**Assignment**:
Write out the line with "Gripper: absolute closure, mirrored" and every later line through the end of the data below, exactly as given, with no pictures in the copy.

◆ ◆ ◆ ◆

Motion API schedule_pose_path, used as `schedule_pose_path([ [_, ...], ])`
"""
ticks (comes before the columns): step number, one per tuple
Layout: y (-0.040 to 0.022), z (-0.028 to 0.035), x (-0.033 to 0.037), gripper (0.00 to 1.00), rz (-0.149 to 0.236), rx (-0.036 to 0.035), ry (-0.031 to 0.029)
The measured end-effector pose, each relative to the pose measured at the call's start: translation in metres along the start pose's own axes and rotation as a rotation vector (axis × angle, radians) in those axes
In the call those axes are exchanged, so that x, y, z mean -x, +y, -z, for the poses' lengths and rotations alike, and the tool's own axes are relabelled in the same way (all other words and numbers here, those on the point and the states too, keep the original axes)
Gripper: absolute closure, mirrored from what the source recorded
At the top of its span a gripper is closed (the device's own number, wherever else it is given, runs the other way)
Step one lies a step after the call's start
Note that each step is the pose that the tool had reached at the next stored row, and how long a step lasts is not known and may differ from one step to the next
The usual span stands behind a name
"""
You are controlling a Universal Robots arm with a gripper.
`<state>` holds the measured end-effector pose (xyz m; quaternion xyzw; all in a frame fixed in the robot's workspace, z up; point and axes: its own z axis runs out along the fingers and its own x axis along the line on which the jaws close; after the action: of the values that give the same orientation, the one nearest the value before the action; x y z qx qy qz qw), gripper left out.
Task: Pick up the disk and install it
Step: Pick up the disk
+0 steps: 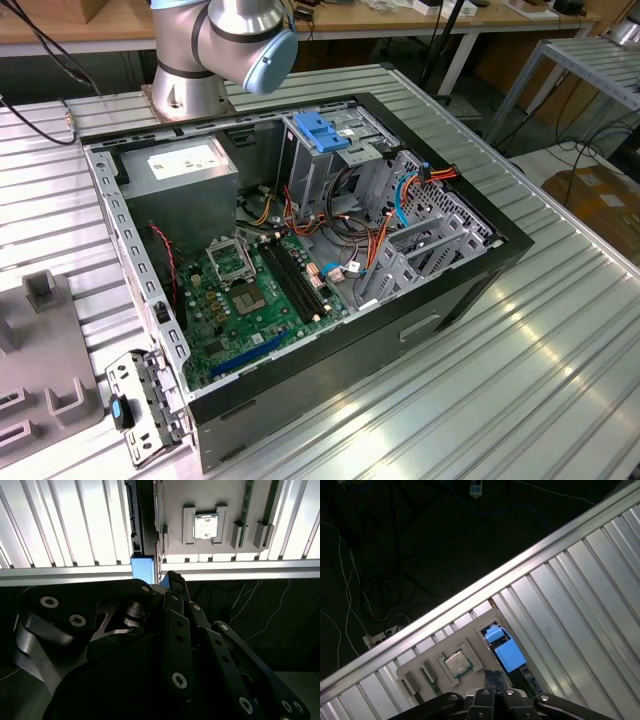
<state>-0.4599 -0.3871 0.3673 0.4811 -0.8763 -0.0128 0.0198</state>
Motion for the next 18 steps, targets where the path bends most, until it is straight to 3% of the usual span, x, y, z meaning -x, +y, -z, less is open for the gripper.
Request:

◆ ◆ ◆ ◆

**Final answer**:
Gripper: absolute closure, mirrored from what the source recorded
At the top of its span a gripper is closed (the device's own number, wherever else it is given, runs the other way)
Step one lies a step after the call's start
Note that each step is the pose that the tool had reached at the next stored row, and how long a step lasts is not known and may differ from one step to the next
The usual span stands behind a name
"""
You are controlling a Universal Robots arm with a gripper.
`<state>` holds the measured end-effector pose (xyz m; quaternion xyzw; all in a frame fixed in the robot's workspace, z up; point and axes: its own z axis runs out along the fingers and its own x axis along the line on which the jaws close; after the action: of the values that give the same orientation, the one nearest the value before the action; x y z qx qy qz qw), gripper left out.
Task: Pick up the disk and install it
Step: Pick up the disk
+0 steps: 
<state>-0.4599 -0.3871 0.3673 0.4811 -0.8763 -0.0128 0.0198</state>
Motion for the next 18 steps, targets where the path bends most, until it is straight to 3% of the usual span, x, y, z meaning -x, +y, -z, less is open for the gripper.
Request:

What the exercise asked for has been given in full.